Collection entries:
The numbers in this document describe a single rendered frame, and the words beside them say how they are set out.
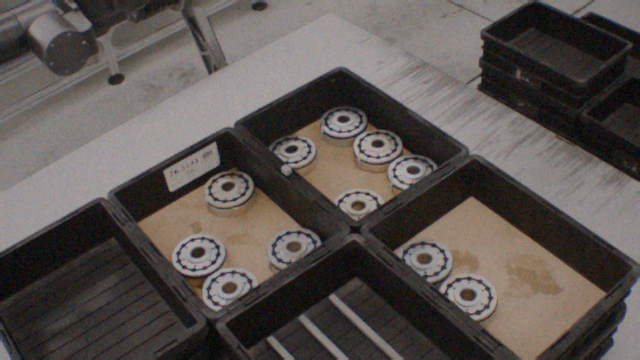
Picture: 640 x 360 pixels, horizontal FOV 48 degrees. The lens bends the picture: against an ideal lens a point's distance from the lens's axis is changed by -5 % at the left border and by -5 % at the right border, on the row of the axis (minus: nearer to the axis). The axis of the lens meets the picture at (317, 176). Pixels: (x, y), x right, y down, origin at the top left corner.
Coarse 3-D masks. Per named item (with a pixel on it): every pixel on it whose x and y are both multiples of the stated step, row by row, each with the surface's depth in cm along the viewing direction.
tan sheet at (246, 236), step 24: (192, 192) 155; (168, 216) 151; (192, 216) 150; (216, 216) 149; (240, 216) 149; (264, 216) 148; (288, 216) 148; (168, 240) 146; (240, 240) 144; (264, 240) 144; (240, 264) 140; (264, 264) 139
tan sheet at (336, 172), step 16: (304, 128) 167; (320, 144) 163; (320, 160) 159; (336, 160) 158; (352, 160) 158; (304, 176) 156; (320, 176) 155; (336, 176) 155; (352, 176) 155; (368, 176) 154; (384, 176) 154; (336, 192) 152; (384, 192) 150
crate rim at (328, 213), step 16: (224, 128) 154; (192, 144) 151; (176, 160) 148; (272, 160) 145; (144, 176) 145; (288, 176) 141; (112, 192) 142; (304, 192) 138; (320, 208) 135; (336, 224) 132; (144, 240) 133; (336, 240) 129; (160, 256) 131; (304, 256) 127; (176, 272) 126; (288, 272) 125; (192, 288) 124; (256, 288) 123; (240, 304) 121; (208, 320) 120
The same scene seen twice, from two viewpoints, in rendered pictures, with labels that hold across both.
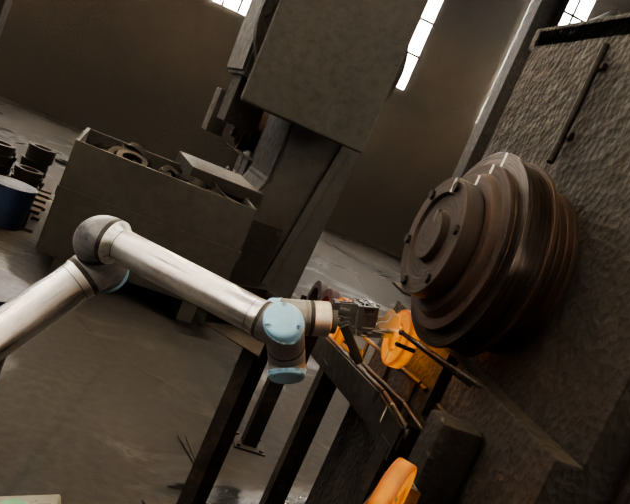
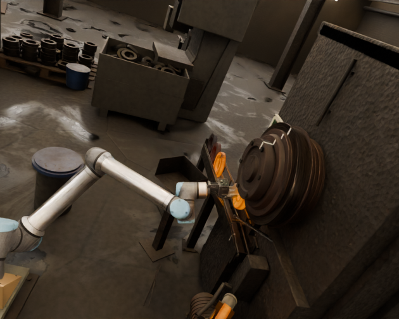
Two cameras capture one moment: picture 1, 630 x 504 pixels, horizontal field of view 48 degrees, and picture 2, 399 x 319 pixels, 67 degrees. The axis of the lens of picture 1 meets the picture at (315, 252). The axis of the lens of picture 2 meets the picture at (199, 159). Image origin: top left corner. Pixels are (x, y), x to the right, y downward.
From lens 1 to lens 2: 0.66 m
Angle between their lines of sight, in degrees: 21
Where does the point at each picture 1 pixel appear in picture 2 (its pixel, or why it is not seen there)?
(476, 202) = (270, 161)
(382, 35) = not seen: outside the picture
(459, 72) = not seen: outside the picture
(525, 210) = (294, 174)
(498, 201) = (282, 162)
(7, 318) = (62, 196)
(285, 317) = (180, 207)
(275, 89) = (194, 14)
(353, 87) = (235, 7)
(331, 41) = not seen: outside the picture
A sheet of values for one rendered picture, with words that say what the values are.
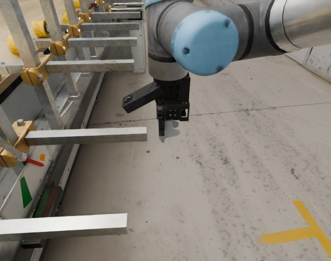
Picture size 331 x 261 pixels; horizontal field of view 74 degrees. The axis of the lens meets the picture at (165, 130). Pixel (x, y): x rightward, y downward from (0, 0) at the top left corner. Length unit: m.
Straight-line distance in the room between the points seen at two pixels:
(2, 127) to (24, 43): 0.27
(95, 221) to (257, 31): 0.45
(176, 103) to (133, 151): 1.29
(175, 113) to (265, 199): 1.18
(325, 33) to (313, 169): 1.68
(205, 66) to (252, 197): 1.33
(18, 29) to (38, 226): 0.53
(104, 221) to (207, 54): 0.36
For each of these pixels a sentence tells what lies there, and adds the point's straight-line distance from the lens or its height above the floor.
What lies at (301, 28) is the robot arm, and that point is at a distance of 0.36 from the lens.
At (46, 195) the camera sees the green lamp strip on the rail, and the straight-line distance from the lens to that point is 0.75.
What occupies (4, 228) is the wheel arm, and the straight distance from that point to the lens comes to 0.56.
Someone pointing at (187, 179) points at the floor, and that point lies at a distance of 1.60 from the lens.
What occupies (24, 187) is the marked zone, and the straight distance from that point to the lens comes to 0.71.
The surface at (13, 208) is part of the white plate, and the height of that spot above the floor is 0.76.
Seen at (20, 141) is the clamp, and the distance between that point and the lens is 0.69.
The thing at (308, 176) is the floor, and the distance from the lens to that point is 1.90.
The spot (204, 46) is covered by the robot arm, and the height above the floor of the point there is 1.15.
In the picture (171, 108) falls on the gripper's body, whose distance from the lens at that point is 0.54.
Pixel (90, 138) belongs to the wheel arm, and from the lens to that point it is 0.64.
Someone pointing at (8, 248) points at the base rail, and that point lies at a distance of 0.71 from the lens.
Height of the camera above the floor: 1.25
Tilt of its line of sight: 39 degrees down
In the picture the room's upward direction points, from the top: straight up
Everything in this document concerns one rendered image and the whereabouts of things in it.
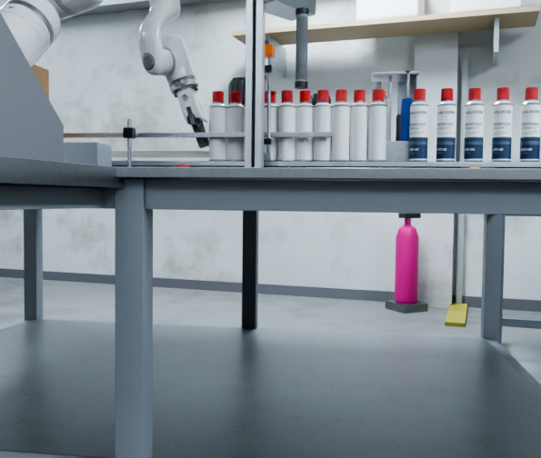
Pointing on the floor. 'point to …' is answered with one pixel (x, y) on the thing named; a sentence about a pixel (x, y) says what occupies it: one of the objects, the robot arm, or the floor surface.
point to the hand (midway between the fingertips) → (203, 140)
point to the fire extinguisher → (406, 269)
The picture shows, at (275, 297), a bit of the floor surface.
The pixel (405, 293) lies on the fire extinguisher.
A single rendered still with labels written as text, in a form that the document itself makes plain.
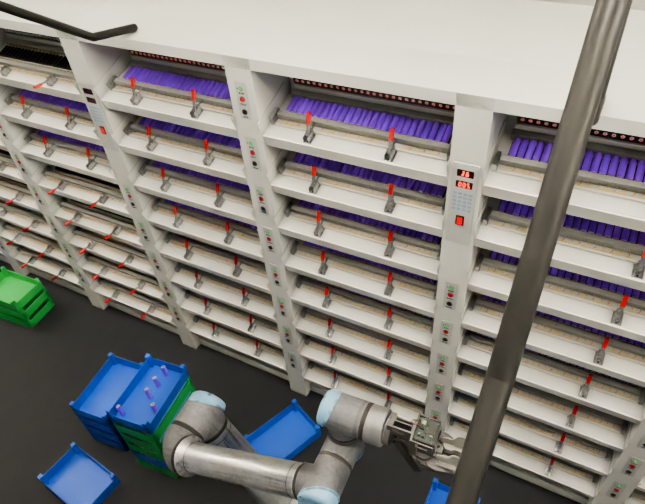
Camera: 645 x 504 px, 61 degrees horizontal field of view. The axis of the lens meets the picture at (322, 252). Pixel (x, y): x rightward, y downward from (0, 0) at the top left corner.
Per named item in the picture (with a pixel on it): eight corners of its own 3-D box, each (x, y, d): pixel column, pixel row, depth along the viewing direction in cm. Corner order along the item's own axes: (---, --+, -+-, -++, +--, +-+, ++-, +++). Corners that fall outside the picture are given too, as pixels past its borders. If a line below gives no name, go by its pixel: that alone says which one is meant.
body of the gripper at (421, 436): (435, 451, 117) (381, 432, 121) (433, 469, 123) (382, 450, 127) (445, 421, 122) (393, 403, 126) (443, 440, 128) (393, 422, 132)
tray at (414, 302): (435, 318, 193) (433, 307, 185) (287, 270, 216) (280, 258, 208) (453, 270, 200) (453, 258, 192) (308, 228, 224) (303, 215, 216)
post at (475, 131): (441, 453, 249) (495, 98, 129) (421, 445, 253) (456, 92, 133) (455, 417, 261) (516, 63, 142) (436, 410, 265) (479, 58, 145)
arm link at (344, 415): (331, 401, 140) (327, 378, 133) (377, 417, 136) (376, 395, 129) (315, 432, 134) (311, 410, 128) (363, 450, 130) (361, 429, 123)
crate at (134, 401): (151, 435, 222) (145, 425, 217) (111, 420, 229) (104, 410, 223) (189, 375, 242) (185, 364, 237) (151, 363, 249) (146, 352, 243)
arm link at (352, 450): (320, 465, 141) (315, 441, 133) (338, 427, 148) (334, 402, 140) (354, 479, 138) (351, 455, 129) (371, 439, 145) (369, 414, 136)
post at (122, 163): (196, 349, 303) (74, 30, 183) (182, 343, 307) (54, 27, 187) (217, 323, 315) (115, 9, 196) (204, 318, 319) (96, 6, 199)
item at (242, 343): (289, 373, 272) (281, 364, 260) (192, 333, 295) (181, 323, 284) (306, 337, 280) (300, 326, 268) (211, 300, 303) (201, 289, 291)
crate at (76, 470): (120, 482, 251) (115, 474, 245) (85, 521, 239) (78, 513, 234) (79, 449, 264) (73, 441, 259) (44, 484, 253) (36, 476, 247)
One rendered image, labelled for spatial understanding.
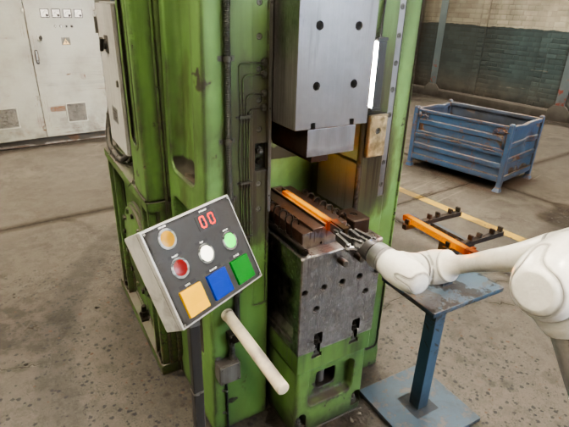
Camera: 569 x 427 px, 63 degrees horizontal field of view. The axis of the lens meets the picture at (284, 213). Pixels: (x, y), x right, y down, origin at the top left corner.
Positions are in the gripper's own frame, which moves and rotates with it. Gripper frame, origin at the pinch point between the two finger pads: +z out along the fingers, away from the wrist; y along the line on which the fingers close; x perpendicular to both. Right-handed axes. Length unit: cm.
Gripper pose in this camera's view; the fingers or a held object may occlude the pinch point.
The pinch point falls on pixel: (339, 229)
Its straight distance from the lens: 170.3
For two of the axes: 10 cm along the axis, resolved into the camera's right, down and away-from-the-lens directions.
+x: 0.3, -9.1, -4.1
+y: 8.6, -1.9, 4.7
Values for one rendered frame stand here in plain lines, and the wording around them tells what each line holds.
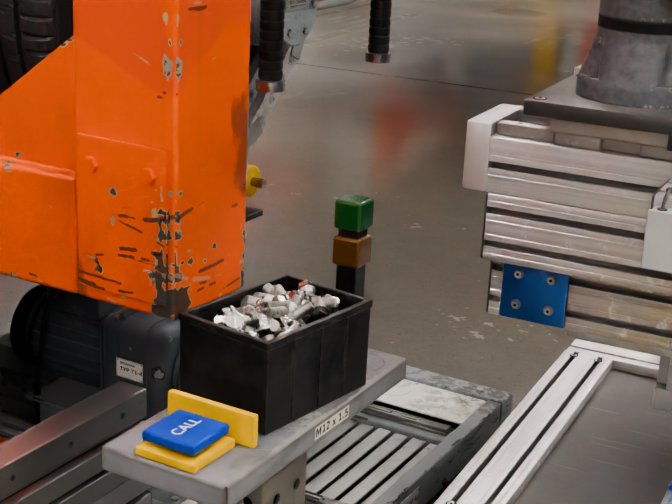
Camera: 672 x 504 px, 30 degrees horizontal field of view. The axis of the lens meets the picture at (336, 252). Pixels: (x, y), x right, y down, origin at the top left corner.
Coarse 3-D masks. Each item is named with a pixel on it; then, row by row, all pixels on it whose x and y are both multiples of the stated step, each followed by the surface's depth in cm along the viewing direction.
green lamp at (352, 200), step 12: (336, 204) 163; (348, 204) 162; (360, 204) 162; (372, 204) 164; (336, 216) 163; (348, 216) 162; (360, 216) 162; (372, 216) 165; (348, 228) 163; (360, 228) 162
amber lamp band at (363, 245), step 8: (336, 240) 164; (344, 240) 164; (352, 240) 163; (360, 240) 163; (368, 240) 165; (336, 248) 165; (344, 248) 164; (352, 248) 163; (360, 248) 163; (368, 248) 166; (336, 256) 165; (344, 256) 164; (352, 256) 164; (360, 256) 164; (368, 256) 166; (336, 264) 166; (344, 264) 165; (352, 264) 164; (360, 264) 164
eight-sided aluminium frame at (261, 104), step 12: (288, 48) 226; (300, 48) 229; (288, 60) 227; (252, 72) 226; (288, 72) 228; (252, 84) 226; (252, 96) 227; (264, 96) 222; (276, 96) 226; (252, 108) 222; (264, 108) 223; (252, 120) 220; (264, 120) 224; (252, 132) 221; (252, 144) 222
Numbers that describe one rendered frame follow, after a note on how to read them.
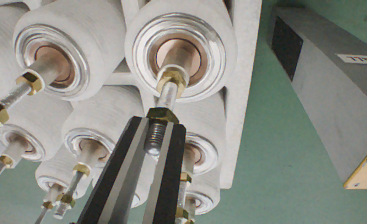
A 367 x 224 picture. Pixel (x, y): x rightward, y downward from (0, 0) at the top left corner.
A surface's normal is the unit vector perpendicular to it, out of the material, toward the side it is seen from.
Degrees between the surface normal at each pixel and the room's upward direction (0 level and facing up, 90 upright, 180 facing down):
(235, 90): 0
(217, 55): 4
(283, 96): 0
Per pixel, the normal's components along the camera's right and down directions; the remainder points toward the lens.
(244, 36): -0.11, 0.63
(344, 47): -0.06, -0.77
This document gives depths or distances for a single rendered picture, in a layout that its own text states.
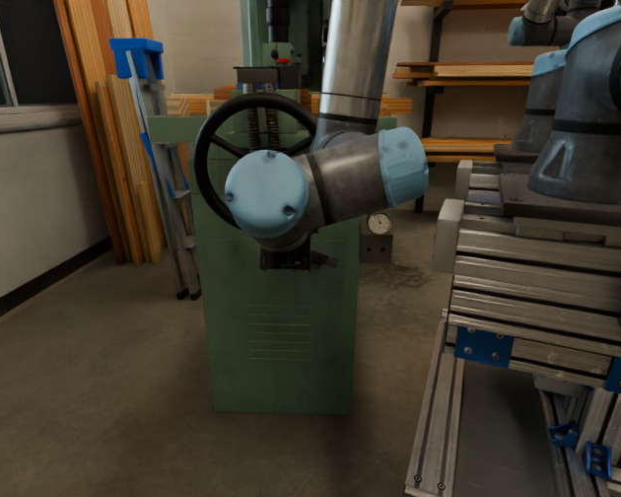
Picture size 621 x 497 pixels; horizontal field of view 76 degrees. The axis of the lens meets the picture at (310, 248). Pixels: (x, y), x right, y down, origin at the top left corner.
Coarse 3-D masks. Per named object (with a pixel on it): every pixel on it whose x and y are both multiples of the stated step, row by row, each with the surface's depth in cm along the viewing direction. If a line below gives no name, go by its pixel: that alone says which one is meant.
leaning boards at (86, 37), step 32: (64, 0) 194; (96, 0) 217; (128, 0) 244; (64, 32) 194; (96, 32) 212; (128, 32) 248; (96, 64) 212; (96, 96) 212; (128, 96) 219; (96, 128) 214; (128, 128) 219; (96, 160) 216; (128, 160) 219; (128, 192) 226; (128, 224) 228; (160, 224) 259; (128, 256) 240; (160, 256) 245
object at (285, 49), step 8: (264, 48) 100; (272, 48) 100; (280, 48) 100; (288, 48) 100; (264, 56) 101; (280, 56) 101; (288, 56) 101; (264, 64) 102; (272, 64) 102; (280, 64) 102; (288, 64) 101
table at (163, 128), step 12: (156, 120) 97; (168, 120) 96; (180, 120) 96; (192, 120) 96; (204, 120) 96; (228, 120) 96; (384, 120) 94; (396, 120) 94; (156, 132) 98; (168, 132) 97; (180, 132) 97; (192, 132) 97; (216, 132) 97; (228, 132) 97; (300, 132) 90; (240, 144) 88; (264, 144) 88; (288, 144) 88
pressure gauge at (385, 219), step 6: (384, 210) 97; (372, 216) 97; (378, 216) 97; (384, 216) 96; (390, 216) 96; (372, 222) 97; (378, 222) 97; (384, 222) 97; (390, 222) 97; (372, 228) 98; (378, 228) 98; (384, 228) 98; (390, 228) 97; (378, 234) 98

How to complete this task.
Whenever a line above includes "fire", copy it in full.

Written response.
point to the fire extinguisher → (406, 269)
The pixel (405, 293) lies on the fire extinguisher.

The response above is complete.